Mr. Peter Ainsworth (East Surrey) (Con): We should not labour this point, but the Prime Minister did say that he was changing his mind, did he not?

Margaret Beckett: As I said, there has been a certain amount of over-interpretation. The Prime Minister has not changed his mind about the need for future international action in any way, shape or form.

Mr. Letwin: We may be making significant progress here, and perhaps I have misinterpreted the Prime Minister. Is the Secretary of State saying that the Government still believe that it is necessary to reach, after whatever technological investment programme might take place, a series of national and binding targets across a wide range of nations, including the United States, China and India?
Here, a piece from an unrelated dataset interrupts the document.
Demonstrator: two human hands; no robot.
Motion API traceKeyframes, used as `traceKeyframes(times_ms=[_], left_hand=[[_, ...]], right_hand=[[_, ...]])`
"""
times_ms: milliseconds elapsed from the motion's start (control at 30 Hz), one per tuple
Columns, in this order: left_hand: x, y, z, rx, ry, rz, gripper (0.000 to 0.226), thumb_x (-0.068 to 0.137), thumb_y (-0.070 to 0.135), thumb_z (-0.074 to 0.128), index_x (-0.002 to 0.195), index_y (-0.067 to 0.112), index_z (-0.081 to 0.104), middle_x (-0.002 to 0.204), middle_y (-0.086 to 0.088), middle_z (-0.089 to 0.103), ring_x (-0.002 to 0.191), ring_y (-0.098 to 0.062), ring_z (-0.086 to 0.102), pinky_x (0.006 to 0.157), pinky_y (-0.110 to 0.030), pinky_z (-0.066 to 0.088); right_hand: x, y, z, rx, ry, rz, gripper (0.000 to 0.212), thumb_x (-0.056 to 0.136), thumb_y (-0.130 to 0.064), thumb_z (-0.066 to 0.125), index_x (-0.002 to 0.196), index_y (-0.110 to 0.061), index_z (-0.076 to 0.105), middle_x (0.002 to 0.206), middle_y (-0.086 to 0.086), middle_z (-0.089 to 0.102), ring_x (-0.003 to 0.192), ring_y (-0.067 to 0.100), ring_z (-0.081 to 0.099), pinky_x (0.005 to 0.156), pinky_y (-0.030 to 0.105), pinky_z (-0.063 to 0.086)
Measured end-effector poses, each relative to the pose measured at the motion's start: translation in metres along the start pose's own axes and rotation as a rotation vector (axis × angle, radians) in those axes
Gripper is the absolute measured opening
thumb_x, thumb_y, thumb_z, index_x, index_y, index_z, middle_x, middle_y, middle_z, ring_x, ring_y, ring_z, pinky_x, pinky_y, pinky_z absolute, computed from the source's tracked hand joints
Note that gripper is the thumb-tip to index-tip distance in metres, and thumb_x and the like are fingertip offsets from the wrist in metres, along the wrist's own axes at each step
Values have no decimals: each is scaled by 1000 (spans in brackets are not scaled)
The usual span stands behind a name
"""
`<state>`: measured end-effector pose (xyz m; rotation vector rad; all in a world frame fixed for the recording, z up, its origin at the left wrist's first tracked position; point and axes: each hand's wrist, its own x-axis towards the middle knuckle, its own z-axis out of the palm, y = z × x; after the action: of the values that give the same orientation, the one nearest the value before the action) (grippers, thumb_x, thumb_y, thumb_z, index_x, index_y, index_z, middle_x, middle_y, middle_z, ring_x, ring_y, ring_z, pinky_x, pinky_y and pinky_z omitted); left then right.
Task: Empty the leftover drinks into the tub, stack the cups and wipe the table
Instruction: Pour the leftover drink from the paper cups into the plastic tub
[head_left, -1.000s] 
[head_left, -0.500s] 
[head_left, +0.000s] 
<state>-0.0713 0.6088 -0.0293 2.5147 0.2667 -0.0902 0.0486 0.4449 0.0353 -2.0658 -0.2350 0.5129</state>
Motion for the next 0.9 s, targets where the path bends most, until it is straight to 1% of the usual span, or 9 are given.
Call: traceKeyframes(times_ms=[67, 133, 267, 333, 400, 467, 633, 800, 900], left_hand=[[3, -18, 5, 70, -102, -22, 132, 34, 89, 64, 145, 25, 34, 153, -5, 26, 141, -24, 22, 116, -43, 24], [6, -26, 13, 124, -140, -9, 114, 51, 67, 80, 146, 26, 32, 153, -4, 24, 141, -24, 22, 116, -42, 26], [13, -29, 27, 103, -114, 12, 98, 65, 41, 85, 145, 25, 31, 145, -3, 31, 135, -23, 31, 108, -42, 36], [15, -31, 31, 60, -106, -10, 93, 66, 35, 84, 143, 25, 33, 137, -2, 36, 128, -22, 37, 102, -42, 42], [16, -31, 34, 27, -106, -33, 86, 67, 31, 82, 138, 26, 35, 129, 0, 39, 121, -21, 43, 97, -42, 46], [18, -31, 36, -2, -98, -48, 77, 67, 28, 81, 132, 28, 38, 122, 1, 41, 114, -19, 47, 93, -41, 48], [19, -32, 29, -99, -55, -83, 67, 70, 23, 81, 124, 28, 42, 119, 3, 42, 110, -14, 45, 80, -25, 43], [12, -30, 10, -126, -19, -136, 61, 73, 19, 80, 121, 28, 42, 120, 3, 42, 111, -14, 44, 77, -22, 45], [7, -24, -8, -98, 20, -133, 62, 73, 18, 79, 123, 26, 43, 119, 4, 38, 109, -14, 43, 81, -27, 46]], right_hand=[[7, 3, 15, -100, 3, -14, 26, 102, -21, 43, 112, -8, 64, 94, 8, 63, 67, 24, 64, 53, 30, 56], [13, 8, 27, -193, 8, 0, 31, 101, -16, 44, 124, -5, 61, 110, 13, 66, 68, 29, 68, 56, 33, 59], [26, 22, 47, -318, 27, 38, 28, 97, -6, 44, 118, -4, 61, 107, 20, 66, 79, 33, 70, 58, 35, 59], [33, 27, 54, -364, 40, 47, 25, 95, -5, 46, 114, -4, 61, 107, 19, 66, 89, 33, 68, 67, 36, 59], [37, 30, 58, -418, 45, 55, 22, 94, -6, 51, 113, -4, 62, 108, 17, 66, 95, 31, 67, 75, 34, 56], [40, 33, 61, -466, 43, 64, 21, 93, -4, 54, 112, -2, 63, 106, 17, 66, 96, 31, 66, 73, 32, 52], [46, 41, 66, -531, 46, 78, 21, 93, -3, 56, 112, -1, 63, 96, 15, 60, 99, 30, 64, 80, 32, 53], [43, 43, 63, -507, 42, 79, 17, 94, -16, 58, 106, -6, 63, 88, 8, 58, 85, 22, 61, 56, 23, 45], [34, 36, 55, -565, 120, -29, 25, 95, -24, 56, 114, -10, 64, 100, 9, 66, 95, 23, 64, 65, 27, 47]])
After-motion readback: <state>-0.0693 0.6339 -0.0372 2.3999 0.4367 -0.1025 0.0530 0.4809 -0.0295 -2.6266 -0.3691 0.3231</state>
Margaret Beckett: If I may, I will deal later in my speech with the shape of how international discussions might go forward, as I think that people are getting several steps ahead of themselves. I will say two things that might reassure both the right hon. Gentleman and the hon. Gentleman. First, in the discussions referred to in New York, the Prime Minister said specifically:

He then talked about how we move forward post-Kyoto.

We can all, I hope, sign up—albeit with varying degrees of commitment—to the need to tackle the impact of climate change. As was said in an intervention, that is the easy bit, but there is not much point in reaching a consensus on the problem if, the minute difficult decisions on what to do about it come along, the would-be consensus rats and runs away. So let us rise above such silliness in the motion—I accept the right hon. Gentleman's point about misinterpretation and hoping to be proved wrong—and consider what this consensus might consist of, apart from agreement that there is a problem.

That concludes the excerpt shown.